───── INPUT DATA

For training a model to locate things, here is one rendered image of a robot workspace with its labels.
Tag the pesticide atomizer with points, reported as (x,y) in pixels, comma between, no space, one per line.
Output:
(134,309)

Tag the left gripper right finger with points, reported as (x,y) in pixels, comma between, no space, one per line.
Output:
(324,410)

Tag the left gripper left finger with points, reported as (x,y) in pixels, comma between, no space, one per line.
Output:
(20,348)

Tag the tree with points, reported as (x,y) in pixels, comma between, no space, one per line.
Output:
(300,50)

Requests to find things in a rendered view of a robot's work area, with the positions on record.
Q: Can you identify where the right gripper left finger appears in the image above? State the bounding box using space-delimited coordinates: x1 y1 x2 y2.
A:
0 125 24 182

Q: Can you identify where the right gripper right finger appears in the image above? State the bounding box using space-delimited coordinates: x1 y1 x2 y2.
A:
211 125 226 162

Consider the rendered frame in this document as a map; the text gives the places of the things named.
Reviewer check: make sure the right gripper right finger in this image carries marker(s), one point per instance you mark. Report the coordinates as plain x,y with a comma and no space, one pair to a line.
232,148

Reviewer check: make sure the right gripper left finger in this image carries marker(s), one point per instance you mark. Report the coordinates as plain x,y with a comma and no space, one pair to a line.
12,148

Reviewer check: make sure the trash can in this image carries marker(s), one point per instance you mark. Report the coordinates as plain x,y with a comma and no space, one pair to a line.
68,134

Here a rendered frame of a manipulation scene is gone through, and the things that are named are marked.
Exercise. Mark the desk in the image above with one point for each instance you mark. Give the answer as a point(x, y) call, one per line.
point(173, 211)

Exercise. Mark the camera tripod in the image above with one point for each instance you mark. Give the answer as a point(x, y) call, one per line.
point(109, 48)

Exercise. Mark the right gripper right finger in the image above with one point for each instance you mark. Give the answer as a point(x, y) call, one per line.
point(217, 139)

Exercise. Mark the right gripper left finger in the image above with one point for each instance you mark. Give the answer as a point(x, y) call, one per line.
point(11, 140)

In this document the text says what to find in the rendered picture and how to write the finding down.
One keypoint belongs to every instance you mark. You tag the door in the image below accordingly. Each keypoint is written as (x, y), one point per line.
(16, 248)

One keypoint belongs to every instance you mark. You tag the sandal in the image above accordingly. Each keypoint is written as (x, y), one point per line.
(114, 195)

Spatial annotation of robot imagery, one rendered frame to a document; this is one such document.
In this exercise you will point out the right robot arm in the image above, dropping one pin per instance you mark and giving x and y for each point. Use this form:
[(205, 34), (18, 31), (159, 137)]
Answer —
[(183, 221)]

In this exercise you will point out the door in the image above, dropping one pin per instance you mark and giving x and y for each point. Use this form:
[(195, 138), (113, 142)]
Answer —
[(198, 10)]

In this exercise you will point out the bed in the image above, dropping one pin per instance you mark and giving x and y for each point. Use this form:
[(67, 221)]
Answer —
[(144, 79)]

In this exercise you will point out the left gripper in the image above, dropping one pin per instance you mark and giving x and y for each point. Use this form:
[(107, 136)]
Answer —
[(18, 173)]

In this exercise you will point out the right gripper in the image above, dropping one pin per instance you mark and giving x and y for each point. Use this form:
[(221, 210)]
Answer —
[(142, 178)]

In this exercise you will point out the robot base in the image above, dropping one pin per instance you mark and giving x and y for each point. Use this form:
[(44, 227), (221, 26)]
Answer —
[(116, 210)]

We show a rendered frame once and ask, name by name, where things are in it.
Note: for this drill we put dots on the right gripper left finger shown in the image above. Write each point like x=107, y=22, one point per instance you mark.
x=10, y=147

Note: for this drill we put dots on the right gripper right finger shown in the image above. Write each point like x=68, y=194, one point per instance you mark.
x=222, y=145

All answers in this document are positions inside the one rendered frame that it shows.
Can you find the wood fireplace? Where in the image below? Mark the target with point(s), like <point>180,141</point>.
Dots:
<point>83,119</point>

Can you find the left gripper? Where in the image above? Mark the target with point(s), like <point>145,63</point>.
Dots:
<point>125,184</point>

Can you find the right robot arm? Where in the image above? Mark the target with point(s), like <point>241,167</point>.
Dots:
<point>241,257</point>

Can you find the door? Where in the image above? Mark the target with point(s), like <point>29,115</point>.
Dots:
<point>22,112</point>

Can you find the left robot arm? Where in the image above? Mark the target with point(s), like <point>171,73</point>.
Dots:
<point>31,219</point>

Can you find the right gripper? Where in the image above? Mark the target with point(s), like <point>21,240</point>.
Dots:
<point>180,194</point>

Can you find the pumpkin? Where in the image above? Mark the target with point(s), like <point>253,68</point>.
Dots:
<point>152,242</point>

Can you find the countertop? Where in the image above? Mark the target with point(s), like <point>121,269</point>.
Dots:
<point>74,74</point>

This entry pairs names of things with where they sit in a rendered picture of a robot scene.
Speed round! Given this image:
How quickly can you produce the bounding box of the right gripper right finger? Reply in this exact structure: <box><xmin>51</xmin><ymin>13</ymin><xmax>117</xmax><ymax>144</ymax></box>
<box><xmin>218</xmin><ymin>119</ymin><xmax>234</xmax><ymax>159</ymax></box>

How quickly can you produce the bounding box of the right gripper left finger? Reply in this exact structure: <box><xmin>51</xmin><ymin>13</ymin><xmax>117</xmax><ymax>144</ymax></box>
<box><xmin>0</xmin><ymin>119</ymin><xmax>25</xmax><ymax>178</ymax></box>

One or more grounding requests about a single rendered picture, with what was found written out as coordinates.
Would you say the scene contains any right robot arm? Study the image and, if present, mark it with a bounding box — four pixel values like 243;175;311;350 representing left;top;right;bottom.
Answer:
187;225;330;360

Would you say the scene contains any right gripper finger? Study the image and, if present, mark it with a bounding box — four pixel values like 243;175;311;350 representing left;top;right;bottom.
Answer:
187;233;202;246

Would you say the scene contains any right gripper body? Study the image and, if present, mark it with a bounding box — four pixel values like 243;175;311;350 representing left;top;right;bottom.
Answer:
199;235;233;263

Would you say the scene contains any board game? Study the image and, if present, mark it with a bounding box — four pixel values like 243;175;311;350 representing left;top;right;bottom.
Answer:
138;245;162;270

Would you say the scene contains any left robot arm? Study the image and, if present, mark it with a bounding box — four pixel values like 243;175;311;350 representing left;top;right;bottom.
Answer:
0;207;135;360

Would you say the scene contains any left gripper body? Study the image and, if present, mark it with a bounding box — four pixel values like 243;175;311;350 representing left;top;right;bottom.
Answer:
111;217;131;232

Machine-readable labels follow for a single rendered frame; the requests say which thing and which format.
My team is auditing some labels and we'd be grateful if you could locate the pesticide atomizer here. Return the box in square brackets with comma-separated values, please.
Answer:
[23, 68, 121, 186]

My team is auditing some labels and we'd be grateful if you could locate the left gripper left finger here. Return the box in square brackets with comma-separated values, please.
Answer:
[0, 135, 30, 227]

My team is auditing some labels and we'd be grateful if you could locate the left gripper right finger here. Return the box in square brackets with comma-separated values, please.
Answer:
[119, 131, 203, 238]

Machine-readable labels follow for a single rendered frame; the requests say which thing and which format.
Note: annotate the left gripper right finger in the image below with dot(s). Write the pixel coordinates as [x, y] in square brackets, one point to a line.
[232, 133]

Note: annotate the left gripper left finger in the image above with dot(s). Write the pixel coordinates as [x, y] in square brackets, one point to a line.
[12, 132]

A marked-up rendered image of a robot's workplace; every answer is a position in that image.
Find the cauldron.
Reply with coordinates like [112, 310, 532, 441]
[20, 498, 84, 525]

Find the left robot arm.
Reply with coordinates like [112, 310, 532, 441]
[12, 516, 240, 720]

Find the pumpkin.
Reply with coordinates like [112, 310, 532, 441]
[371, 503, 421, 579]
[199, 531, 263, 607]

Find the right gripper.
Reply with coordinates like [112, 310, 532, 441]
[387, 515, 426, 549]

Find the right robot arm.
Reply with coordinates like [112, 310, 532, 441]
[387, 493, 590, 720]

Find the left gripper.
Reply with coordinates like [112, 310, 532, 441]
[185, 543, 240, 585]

──────────

**AIM OF THE TASK**
From the entries above, return exactly the line containing "Q: Can you identify where the right gripper right", the line containing "Consider the rendered", and all lines between, and nothing else.

**YOUR SOLUTION**
Q: Can you identify where the right gripper right finger appears in the image above? State the bounding box using space-delimited coordinates: x1 y1 x2 y2.
A:
211 125 226 162

Consider the rendered frame in this document as a map; the text gives the places of the things named.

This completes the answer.